◆ Assigned task:
Repeat everything from the first line of the listing below through the line that contains "Trace the outline of the black gripper body", exactly. Leave out pictures.

# # # # #

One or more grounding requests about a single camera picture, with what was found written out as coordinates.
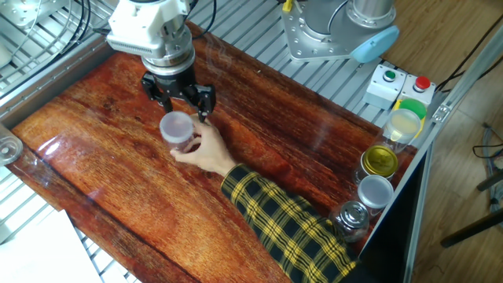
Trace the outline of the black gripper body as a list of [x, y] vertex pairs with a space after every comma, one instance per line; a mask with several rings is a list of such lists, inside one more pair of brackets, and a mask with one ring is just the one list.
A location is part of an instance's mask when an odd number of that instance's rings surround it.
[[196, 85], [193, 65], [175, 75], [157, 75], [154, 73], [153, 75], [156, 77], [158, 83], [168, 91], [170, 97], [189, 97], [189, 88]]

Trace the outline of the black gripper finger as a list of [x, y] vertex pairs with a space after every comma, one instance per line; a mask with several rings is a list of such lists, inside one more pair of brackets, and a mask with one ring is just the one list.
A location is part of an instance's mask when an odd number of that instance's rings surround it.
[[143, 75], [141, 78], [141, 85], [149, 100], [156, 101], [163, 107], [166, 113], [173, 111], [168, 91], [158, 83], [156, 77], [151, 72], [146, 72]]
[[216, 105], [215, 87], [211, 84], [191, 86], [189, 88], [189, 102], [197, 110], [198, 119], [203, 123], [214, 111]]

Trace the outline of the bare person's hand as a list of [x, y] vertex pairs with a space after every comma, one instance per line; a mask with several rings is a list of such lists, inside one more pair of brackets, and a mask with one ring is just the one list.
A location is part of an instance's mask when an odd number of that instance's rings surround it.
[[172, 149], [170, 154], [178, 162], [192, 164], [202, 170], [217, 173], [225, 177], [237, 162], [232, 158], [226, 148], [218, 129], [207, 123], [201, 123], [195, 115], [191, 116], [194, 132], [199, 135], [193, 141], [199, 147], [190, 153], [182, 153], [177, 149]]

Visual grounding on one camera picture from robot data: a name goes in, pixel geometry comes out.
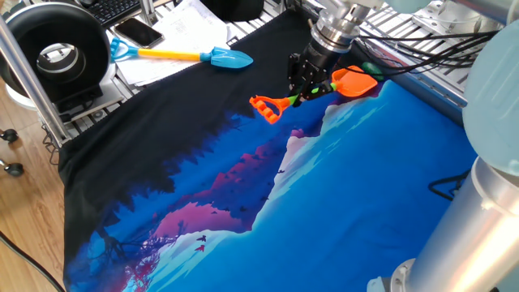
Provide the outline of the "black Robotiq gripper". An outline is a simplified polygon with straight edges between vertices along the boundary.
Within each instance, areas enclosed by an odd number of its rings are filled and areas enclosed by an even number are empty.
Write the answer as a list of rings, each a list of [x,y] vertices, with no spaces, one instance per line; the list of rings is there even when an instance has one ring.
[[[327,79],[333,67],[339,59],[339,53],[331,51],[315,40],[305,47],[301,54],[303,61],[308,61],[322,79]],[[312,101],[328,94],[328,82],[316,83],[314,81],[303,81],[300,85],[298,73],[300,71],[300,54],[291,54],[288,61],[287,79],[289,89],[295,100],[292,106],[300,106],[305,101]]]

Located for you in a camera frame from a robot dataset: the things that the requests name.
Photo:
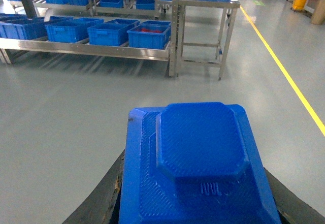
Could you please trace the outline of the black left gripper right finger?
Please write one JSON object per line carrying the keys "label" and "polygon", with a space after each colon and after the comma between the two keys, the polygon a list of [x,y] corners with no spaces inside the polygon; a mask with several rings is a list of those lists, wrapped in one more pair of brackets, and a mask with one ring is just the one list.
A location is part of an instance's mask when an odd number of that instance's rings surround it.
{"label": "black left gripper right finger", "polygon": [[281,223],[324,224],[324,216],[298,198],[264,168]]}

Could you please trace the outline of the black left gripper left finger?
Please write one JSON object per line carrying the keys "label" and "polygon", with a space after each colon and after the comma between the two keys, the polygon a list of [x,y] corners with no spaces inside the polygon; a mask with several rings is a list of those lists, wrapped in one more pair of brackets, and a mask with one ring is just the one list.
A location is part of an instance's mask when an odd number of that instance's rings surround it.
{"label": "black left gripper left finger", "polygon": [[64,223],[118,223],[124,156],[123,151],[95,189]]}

# # # # #

◆ Exercise output:
One or more grounding requests about a single camera picture, with what was found written out as coordinates.
Trace the outline of the black gripper body as a list of [x, y] vertex pairs with a space after every comma, one instance per line; a mask with several rings is a list of such lists, inside one more pair of brackets, and a mask with one ring is just the one list.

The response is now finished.